Направо и налево творятся такие же непотребные дела... Сумасшедшие, жуткие дела, такие глупые и дикие, что не заплачешь, и так похожи на правду, что не засмеешься... Но туман уже густеет, можно больше не смотреть. И кто-то дергает меня за руку. Я уже знаю, что произойдет: кто-то вытащит меня из тумана, и мы снова очутимся в палате, и ни следа того, что творилось ночью, – а если буду таким дураком, что попытаюсь рассказать им об этом, они скажут: идиот, у тебя просто был кошмар, не бывает таких диких вещей, как большой машинный зал в недрах плотины, где людей кромсают рабочие-роботы.
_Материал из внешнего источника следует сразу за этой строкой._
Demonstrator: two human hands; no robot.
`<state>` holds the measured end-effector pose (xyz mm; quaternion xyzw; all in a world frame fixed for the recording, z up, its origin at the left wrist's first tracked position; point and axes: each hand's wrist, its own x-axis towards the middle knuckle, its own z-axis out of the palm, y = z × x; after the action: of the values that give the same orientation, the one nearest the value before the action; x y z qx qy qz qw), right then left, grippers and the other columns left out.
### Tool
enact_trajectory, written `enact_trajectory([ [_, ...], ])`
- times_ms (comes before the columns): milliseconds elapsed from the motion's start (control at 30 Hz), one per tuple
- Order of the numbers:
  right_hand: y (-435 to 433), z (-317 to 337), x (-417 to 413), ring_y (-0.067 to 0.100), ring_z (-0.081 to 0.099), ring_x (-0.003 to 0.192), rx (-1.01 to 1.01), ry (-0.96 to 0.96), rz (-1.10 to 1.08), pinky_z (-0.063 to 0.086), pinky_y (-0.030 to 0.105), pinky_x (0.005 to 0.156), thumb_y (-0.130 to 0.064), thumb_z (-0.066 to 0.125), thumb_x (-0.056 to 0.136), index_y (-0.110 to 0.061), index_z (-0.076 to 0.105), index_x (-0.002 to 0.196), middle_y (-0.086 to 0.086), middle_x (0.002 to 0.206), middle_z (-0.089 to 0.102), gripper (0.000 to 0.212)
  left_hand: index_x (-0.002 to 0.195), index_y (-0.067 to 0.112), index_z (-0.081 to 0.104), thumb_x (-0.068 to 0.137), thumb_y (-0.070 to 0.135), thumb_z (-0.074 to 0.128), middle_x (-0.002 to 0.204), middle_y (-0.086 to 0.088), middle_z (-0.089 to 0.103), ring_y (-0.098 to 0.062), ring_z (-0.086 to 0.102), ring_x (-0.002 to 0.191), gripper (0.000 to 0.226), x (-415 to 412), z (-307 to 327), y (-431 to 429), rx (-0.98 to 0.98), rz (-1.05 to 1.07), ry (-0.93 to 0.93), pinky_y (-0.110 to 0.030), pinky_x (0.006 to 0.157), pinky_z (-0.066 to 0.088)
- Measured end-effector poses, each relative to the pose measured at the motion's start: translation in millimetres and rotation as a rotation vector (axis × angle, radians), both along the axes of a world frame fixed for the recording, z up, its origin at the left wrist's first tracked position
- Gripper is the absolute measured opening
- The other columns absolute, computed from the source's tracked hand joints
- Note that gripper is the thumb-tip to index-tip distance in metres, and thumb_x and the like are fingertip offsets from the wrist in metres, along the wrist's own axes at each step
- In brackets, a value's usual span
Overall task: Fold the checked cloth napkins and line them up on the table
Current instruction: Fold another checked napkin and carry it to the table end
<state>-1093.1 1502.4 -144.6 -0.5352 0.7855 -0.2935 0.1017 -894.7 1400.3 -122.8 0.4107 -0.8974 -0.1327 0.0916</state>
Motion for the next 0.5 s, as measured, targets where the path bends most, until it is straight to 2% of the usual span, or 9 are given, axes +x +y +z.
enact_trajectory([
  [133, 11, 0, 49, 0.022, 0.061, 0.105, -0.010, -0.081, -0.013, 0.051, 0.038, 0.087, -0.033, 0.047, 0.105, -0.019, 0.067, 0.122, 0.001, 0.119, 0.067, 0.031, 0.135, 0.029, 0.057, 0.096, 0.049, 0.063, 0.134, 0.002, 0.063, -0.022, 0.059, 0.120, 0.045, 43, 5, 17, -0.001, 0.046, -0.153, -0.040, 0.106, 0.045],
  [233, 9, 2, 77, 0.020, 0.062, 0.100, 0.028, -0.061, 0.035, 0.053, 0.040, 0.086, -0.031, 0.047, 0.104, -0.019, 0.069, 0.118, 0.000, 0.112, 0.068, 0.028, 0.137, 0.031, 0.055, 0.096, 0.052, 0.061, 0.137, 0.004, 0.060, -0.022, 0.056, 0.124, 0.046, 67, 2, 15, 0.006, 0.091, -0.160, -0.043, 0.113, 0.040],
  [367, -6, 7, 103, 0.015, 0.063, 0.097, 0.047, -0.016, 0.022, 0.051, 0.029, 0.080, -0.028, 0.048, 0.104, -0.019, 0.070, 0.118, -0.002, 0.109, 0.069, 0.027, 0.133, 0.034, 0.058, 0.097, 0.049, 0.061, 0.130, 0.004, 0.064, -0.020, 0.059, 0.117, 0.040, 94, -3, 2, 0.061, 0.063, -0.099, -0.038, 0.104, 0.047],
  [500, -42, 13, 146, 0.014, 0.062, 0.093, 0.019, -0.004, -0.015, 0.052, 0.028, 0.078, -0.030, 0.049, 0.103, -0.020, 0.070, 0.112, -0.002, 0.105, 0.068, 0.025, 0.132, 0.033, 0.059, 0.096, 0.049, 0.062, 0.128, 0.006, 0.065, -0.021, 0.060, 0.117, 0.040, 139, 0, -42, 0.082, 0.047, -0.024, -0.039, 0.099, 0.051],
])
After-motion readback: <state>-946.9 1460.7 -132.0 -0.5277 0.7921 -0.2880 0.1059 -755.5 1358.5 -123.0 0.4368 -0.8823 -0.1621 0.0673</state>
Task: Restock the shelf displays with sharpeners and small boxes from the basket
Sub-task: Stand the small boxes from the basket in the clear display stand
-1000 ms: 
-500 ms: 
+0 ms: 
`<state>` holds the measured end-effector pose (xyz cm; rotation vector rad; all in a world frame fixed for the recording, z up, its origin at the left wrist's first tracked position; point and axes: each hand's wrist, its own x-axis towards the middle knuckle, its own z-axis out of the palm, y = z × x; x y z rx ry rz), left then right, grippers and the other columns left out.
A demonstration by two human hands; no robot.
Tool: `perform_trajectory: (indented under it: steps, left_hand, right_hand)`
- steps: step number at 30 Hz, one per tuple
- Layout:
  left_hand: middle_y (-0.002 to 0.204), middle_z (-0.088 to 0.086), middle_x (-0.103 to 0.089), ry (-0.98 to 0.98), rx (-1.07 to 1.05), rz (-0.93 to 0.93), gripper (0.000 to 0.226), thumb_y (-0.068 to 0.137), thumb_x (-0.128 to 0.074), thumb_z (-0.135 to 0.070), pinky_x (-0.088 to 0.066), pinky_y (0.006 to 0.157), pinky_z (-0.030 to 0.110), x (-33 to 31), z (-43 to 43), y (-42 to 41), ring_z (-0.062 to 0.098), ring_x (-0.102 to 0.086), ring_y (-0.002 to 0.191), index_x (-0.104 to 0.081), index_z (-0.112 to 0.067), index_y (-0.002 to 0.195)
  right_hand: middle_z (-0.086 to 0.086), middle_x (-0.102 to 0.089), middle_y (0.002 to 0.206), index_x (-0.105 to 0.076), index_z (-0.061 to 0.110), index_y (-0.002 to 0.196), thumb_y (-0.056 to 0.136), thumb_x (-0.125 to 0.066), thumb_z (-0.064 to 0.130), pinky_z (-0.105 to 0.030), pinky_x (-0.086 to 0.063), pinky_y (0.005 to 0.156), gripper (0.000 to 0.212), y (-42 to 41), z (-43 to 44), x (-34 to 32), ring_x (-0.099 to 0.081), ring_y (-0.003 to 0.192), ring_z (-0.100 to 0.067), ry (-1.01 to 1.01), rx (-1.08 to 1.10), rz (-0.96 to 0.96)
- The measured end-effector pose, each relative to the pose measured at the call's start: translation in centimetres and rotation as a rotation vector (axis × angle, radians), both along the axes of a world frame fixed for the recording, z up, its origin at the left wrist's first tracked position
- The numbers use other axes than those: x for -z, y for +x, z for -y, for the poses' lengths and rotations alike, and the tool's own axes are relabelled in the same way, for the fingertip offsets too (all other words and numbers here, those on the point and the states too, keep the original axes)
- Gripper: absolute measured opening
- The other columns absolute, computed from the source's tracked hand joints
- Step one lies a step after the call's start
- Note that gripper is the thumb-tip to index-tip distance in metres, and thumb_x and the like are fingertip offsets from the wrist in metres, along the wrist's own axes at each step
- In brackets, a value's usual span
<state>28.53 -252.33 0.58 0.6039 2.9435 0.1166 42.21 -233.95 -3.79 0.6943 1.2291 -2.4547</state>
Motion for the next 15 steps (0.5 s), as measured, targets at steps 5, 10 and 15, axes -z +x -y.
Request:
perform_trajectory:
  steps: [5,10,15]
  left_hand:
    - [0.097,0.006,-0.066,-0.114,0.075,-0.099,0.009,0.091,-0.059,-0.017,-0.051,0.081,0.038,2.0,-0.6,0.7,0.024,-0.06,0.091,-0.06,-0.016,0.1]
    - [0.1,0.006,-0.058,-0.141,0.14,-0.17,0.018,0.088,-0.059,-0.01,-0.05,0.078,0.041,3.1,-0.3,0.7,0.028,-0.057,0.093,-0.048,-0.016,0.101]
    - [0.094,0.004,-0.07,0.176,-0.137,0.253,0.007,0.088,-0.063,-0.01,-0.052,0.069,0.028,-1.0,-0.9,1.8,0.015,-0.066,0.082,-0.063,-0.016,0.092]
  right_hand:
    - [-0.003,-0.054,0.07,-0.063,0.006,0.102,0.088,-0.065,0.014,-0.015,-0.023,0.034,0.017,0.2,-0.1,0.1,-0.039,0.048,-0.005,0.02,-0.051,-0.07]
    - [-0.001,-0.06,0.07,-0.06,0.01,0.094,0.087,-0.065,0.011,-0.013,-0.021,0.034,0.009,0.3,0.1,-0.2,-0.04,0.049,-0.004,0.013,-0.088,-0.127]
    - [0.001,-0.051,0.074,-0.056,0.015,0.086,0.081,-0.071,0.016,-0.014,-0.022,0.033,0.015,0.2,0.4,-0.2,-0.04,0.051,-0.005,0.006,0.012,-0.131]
Но если не бывает, как же их видишь?

Это мистер Теркл тащит меня за руку из тумана, трясет меня и улыбается. Он говорит:

– Вам приснился плохой сон, миста Бромден. – Он санитар, один дежурит долгую ночную смену с одиннадцати до семи, старый негр с широкой сонной улыбкой и длинной шаткой шеей. Запах от него такой, как будто он немного выпил. – Ну-ка, усните, миста Бромден.

Иной раз он отвязывает на мне простыню – если затянули так туго, что я ворочаюсь. Он не отвязал бы, если бы боялся, что дневная смена подумает на него, – за это могут уволить; но они наверняка подумают, что я сам отвязался. Мне кажется, он делает это по доброте, хочет помочь – если только ему самому ничего не грозит.

На этот раз он не отвязывает меня, а уходит, чтобы помочь двум санитарам, которых я раньше не видел, и молодому врачу – они перекладывают Бластика на носилки и уносят под простыней, обращаются со стариком так бережно, как при жизни с ним не обращались.